To conduct offline experimental testing, a finger tapping activity was conducted to gather training information from the online finger decipherer. Online brain-machine interface testing was conducted the following day. Furthermore, a further finger tapping activity and a passive vibration task were conducted for offline examination. Further, a vibrotactile stimulation experiment was run to examine activation resulting from somatosensory feedback (Hotson et al., 2016). Moreover, from the experiment, it was identified that although the activation of normal people during motor-imagery deafferented subjects fails to show cortical activation straightly prompted by somatosensory feedback. However, the vibrotactile stimulation experiment was used by this study to control the effect.

To conduct online categorizations of finger motions, Hotson et al. (2016) coached a hierarchical categorizer on the offline finger tapping information. In addition, for any particular period, the study used a binary linear discriminant analysis (LDA) to identify if there was some movement. Thus, permitting the research team to decipher the movements of the fingers devoid of matching to any cues. Subsequently, upon detecting any motion in the finger, a categorization from a second LDA categorizer was employed in the identification of which among the subject’s five fingers moved. The binary motion categorizer was branded a first-order Markovian transition probability whereby the prior for likelihood at time t was identified by the likelihood time t-1 (Hotson et al., 2016). The priors were conducted online just prior to the online testing period to discover a perfect tradeoff amid false negatives and false positives.
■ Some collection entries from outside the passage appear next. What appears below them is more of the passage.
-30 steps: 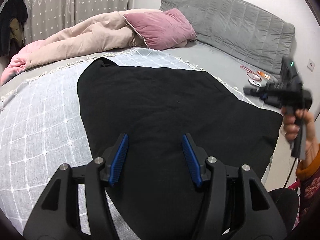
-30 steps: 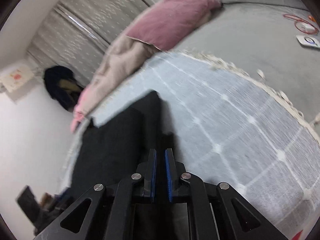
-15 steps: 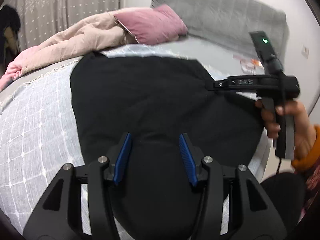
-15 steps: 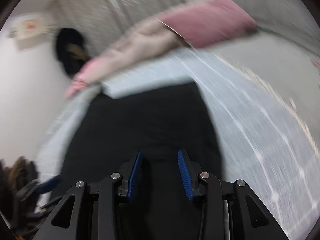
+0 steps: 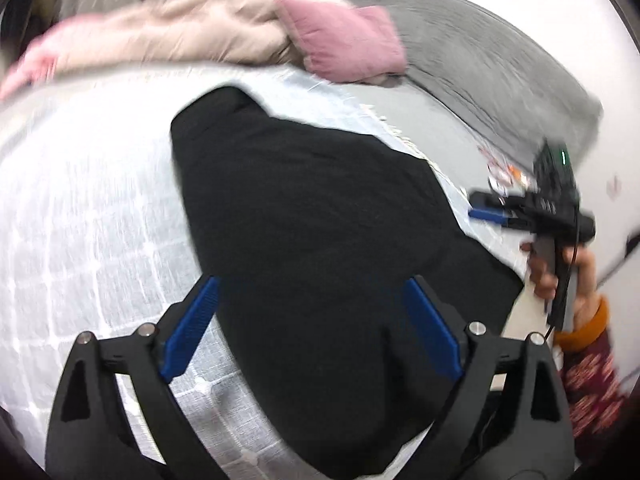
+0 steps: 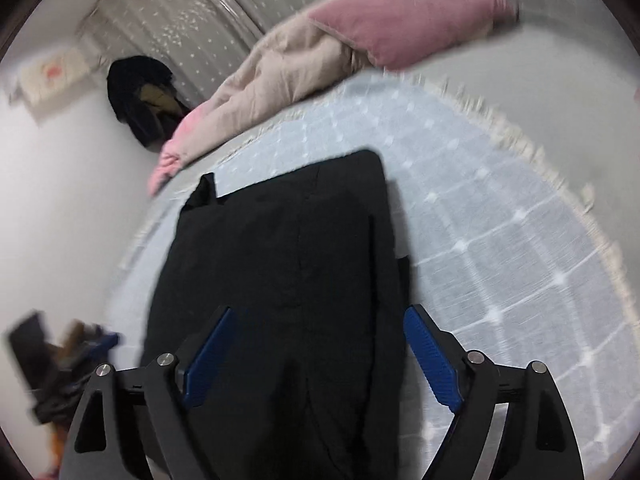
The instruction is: Fold large clothes
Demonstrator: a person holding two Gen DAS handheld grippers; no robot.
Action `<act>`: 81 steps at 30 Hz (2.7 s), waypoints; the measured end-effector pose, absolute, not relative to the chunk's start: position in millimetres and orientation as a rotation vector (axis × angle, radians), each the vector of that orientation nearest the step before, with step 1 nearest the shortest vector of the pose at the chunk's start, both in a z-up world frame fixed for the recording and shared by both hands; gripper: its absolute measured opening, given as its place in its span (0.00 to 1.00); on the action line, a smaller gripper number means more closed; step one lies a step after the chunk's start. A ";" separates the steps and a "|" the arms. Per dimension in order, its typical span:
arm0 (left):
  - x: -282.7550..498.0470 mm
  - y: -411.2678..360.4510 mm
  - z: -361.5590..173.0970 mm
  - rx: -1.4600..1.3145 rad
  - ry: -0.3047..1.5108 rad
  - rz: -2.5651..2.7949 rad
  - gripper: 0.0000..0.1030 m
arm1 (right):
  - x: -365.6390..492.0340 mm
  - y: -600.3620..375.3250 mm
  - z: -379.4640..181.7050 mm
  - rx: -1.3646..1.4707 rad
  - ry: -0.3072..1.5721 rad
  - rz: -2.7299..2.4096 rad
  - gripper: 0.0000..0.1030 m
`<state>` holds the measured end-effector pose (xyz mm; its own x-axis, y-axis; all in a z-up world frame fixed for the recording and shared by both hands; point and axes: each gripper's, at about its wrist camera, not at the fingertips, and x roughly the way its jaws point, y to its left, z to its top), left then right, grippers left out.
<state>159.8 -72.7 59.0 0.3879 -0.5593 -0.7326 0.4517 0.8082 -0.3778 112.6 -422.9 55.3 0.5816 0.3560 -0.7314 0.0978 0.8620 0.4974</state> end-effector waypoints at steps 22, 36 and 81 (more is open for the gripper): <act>216.9 -74.9 1.5 -0.510 1.101 -0.691 0.77 | 157.9 -451.0 -37.0 0.906 1.070 0.415 0.44; 308.0 -250.6 53.3 -0.276 1.008 -0.873 0.83 | 135.7 -580.2 85.9 0.704 0.789 0.090 0.53; 64.2 -213.3 64.9 0.144 1.058 -0.454 0.99 | -69.7 -438.3 83.4 0.191 0.903 -0.646 0.88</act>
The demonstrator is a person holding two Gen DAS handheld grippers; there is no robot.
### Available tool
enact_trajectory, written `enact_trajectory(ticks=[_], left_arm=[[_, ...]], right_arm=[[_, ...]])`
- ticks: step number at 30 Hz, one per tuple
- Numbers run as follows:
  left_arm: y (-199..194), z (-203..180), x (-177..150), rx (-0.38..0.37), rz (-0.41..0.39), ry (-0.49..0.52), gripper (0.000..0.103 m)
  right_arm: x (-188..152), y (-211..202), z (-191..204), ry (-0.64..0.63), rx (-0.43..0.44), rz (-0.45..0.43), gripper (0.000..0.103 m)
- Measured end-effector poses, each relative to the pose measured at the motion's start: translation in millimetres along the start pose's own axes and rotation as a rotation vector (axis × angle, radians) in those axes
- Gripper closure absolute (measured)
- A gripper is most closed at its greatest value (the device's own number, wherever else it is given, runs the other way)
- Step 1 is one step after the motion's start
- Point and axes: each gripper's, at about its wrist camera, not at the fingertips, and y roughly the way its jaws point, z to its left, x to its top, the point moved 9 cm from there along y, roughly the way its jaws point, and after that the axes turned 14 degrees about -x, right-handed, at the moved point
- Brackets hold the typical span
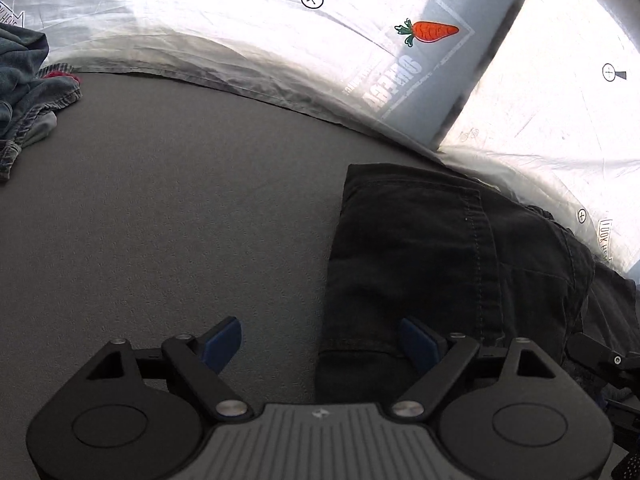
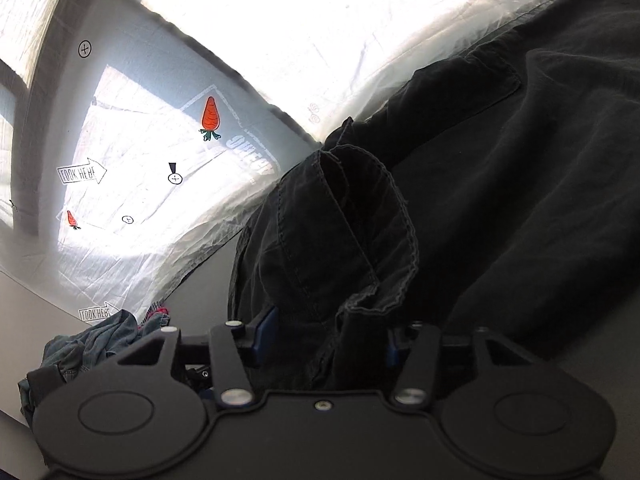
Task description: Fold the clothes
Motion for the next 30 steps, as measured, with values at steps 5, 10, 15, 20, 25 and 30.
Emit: enact_trajectory(ticks=[5,10,15,20,25,30], left_arm=[[-12,-12,13,0.072,-0.019,0.014,0.016],[-38,-56,26,0.051,-0.097,0.096,0.016],[-28,-98,14,0.051,-0.103,0.168,0.016],[10,-109,-16,0.116,0.002,0.188,0.016],[24,-103,-37,0.184,0.033,0.212,0.016],[23,-94,-37,0.201,0.036,0.158,0.01]], right_arm=[[27,-17,19,-0.088,0.027,-0.075,0.092],[84,-84,35,-0.216,0.127,-0.28,0.093],[136,-115,-38,-0.034,0.099,-0.353,0.092],[108,-48,-133,-0.031,-0.208,-0.112,0.079],[78,-35,-167,0.02,-0.275,-0.071,0.068],[91,-66,-129,-0.145,-0.318,-0.28,0.068]])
Following the detection of motion in a finger from the neural information, the modular prosthetic limb finger was instructed to flex at a constant velocity (Hotson et al., 2016). If the finger was not categorized as moving, it was instructed to outspread back towards its resting position at a fixed speed. Prior to the starting of the online testing session, the subject under study was granted a practice session and open use time to acclimate to controlling the modular prosthetic limb fingers. In this acclimation period, the false-positive degree of motion categorizer was tuned by regulating the priors on the Markovian positive likelihoods.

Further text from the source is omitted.